When I was at school, your parents’ taste in household wallpaper was very important to your social standing.
The patterns that adorned your living room or under-stairs toilet would be the same ones used to cover your exercise books in class.
It was usually the first thing you were asked to do when you entered a new school year, and if your mum and dad favoured an embarrassing day-glo nightmare colour scheme, you’d have some explaining to do the next day.
It’s not something that new pupils to Bertha Park High School will ever have to worry about.
Instead of jotters that they have to damage-proof themselves, each child at the flagship school – Scotland’s first brand secondary for more than 20 years – will get a free Apple iPad.
It may sound like a too-good-to-be-true incentive from a dodgy insurance company, but Perth and Kinross Council believe this will help and enhance pupils’ learning.
An extravagant use of money? Well, possibly and I can understand why some eyebrows will be raised. But should it be happening? Absolutely.
Picture a classroom about 15 years from now: It would be foolish to think children will still be learning from the same textbooks and jotters generations of pupils have been using since year dot.
The council should be commended for making this bold move to evolve classroom learning.
It is, however, something of an experiment so there will almost certainly be teething problems.
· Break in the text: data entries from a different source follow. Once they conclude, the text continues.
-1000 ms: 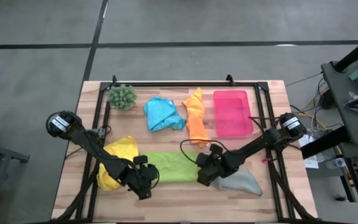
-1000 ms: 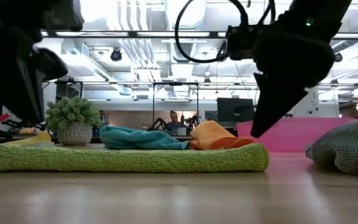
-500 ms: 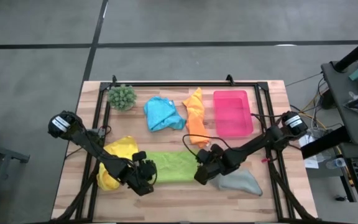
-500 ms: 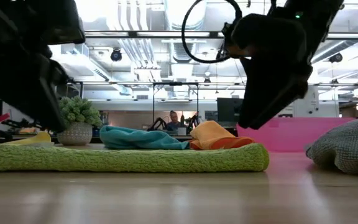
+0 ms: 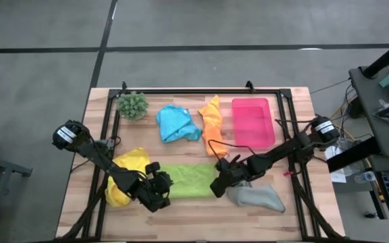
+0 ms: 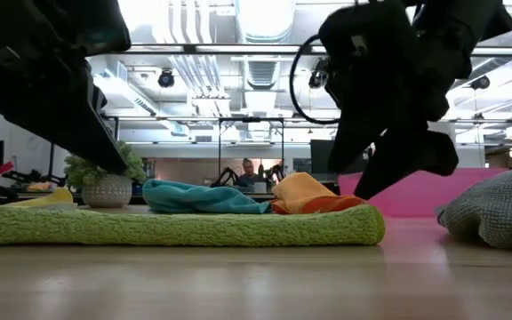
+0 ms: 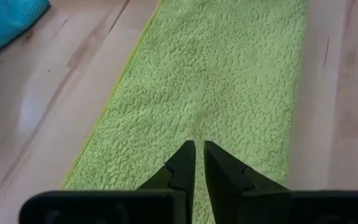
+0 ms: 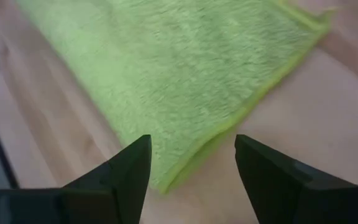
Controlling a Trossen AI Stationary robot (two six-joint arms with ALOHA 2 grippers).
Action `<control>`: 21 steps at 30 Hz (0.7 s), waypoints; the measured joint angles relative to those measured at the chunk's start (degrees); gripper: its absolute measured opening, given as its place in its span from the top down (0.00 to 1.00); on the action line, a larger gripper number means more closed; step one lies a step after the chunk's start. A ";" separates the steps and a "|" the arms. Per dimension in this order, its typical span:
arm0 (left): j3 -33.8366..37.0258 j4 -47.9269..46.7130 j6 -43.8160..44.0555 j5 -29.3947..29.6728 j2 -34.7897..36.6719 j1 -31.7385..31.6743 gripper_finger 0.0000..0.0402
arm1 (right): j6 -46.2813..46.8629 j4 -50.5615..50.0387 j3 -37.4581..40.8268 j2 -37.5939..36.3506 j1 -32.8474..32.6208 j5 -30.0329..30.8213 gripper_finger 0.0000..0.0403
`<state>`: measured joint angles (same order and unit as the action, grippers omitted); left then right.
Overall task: Fold microfiber towels
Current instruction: Fold the green microfiber cloth
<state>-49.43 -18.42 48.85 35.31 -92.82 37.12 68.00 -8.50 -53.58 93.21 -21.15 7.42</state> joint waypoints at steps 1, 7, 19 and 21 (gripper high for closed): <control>0.16 -0.07 0.05 -0.02 0.00 0.00 0.95 | 1.16 0.04 0.32 0.00 -0.04 0.84 0.45; 0.27 -0.04 0.23 -0.01 0.00 0.00 0.95 | 6.34 0.59 1.35 1.44 0.18 3.36 0.45; 0.33 -0.04 0.25 0.02 0.02 0.00 0.95 | 8.58 9.44 1.37 6.15 0.20 4.41 0.45; 0.33 -0.01 0.25 0.04 0.02 0.00 0.95 | 8.25 11.72 1.37 6.60 0.20 4.24 0.45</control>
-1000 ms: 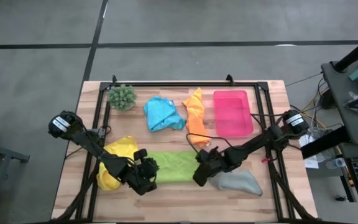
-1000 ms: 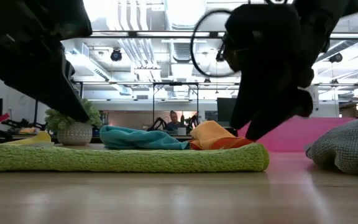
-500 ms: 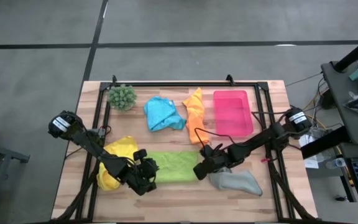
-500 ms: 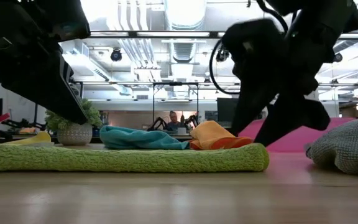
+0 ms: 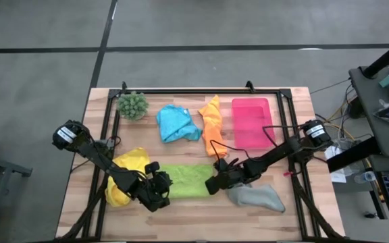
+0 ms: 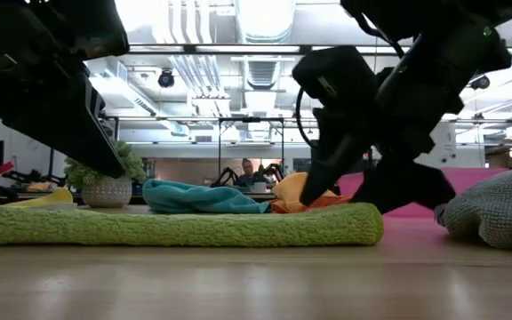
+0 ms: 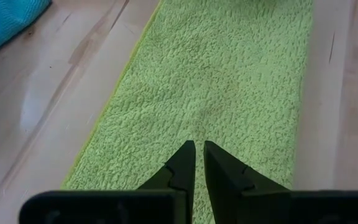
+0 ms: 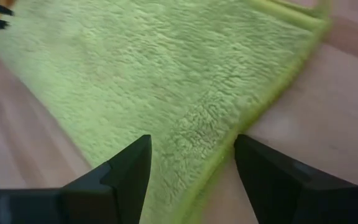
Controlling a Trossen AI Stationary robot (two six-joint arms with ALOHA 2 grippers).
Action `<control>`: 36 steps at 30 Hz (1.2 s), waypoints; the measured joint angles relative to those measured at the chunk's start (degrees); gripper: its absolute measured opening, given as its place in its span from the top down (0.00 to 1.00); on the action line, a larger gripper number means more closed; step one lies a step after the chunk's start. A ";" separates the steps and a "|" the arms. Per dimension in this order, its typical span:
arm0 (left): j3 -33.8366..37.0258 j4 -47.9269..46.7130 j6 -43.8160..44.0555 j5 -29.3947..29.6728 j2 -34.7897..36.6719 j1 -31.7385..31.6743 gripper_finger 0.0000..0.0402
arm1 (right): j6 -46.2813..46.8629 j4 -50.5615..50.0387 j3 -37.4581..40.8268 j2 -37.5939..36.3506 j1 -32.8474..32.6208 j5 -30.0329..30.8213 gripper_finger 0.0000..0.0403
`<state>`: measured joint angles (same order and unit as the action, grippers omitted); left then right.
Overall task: Fold microfiber towels
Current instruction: Fold the green microfiber cloth
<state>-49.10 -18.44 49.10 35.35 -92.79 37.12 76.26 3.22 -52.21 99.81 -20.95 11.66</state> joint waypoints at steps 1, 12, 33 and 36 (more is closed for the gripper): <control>0.00 -0.04 0.00 0.02 0.00 0.00 0.95 | -0.48 1.57 0.00 0.35 0.00 0.00 0.45; 0.02 0.05 -0.02 1.57 0.00 -0.02 0.95 | -4.20 7.13 0.00 1.73 0.57 1.86 0.59; -0.78 -0.56 -2.97 -6.27 4.79 0.66 0.95 | -21.70 3.58 0.12 -1.90 0.83 1.65 0.98; -0.70 -1.50 -2.89 -6.55 6.47 2.28 0.95 | -22.37 -1.80 0.15 -5.38 0.95 1.92 0.98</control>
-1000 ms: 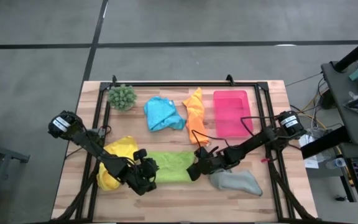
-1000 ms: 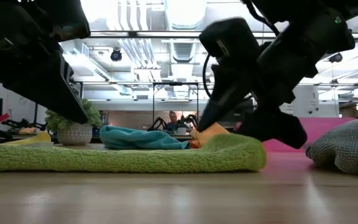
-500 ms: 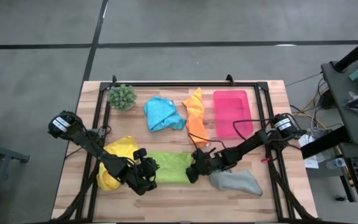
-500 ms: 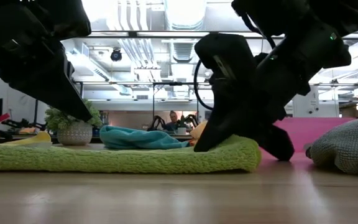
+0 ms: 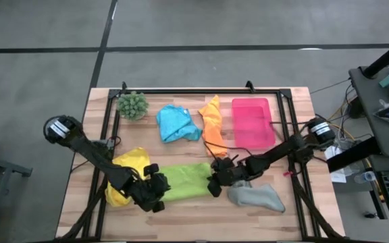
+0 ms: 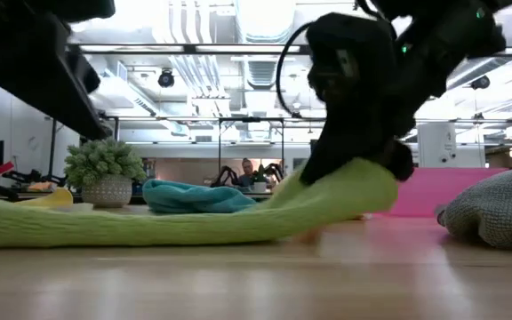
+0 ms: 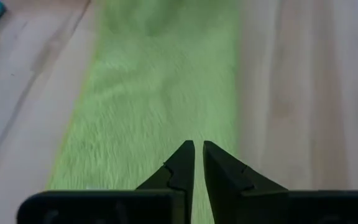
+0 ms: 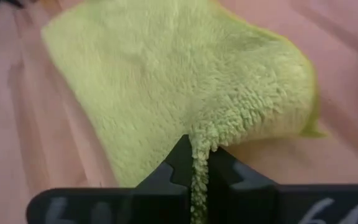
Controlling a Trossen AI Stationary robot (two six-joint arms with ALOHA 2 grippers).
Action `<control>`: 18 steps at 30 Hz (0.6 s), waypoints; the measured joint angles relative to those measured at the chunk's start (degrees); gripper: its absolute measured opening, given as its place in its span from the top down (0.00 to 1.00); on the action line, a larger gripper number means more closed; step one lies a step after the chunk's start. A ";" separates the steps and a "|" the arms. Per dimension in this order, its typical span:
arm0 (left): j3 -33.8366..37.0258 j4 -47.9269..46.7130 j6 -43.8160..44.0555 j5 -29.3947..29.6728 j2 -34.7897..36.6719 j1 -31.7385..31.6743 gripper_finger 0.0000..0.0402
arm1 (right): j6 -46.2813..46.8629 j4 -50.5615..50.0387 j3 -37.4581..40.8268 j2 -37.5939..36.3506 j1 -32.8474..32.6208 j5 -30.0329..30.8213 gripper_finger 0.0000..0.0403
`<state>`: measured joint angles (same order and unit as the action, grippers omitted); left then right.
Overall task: Fold microfiber towels
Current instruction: Fold the green microfiber cloth
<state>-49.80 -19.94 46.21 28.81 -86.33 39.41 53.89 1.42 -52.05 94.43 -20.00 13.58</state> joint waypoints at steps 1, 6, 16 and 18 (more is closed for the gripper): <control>0.20 -0.38 0.33 -0.05 0.40 0.65 0.95 | 0.00 -1.59 0.00 -1.24 0.03 0.11 0.98; 0.51 -3.85 5.04 -0.34 1.02 3.45 0.95 | 0.00 -8.62 0.00 -6.35 0.06 0.53 0.98; 0.75 -0.49 8.96 0.05 -5.89 5.06 0.95 | 3.84 -7.70 -0.34 -6.96 0.55 1.88 0.98; 0.76 -0.20 9.00 0.07 -7.60 4.97 0.95 | 3.97 -6.16 -1.10 -5.36 0.55 1.88 0.98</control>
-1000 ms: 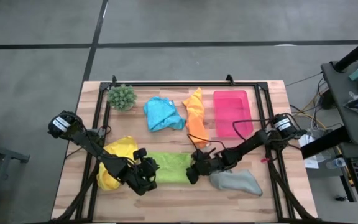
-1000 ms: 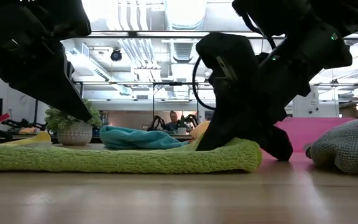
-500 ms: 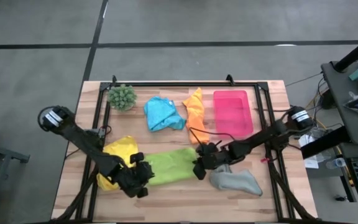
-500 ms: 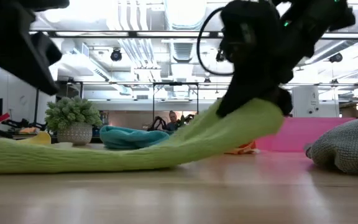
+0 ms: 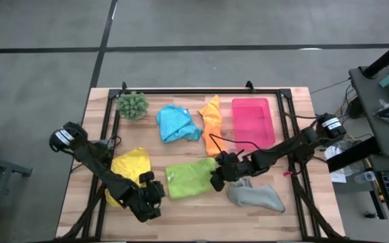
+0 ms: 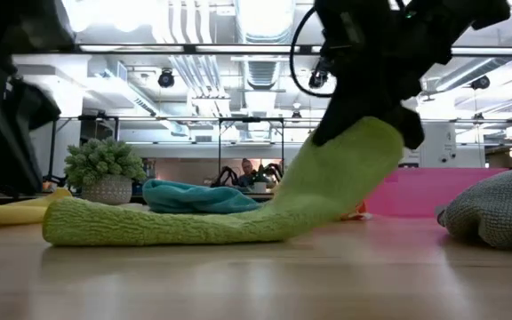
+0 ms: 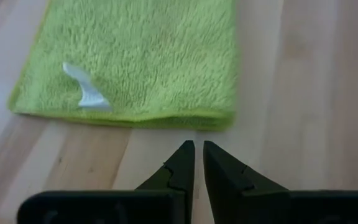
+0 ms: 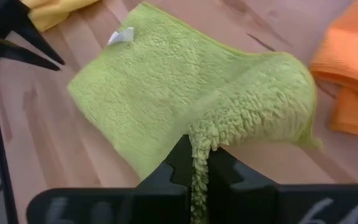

If entire lessons are structured around the use of smartphone technology, what happens when these devices get lost, broken or stolen, or even sold off by an unscrupulous relative.
How sure are we that pupils will be protected from the pitfalls of social media? And how will we keep track of these devices without intruding on data privacy?
Perhaps more importantly: Since tablets have become so commonplace, is there even a need to hand them out to pupils who probably already have one.
All of these questions will be answered in time.
The use of smart devices in the classroom does sound like the way ahead and it shows a firm commitment by PKC to its Bertha Park project, while other local authorities look on.
But in 2019, when teachers across Scotland still have to use their own money to buy general stationery and other items that the public might think are basic classroom staples (plus staples), questions over what is being sacrificed to pay for this new technology need to be asked.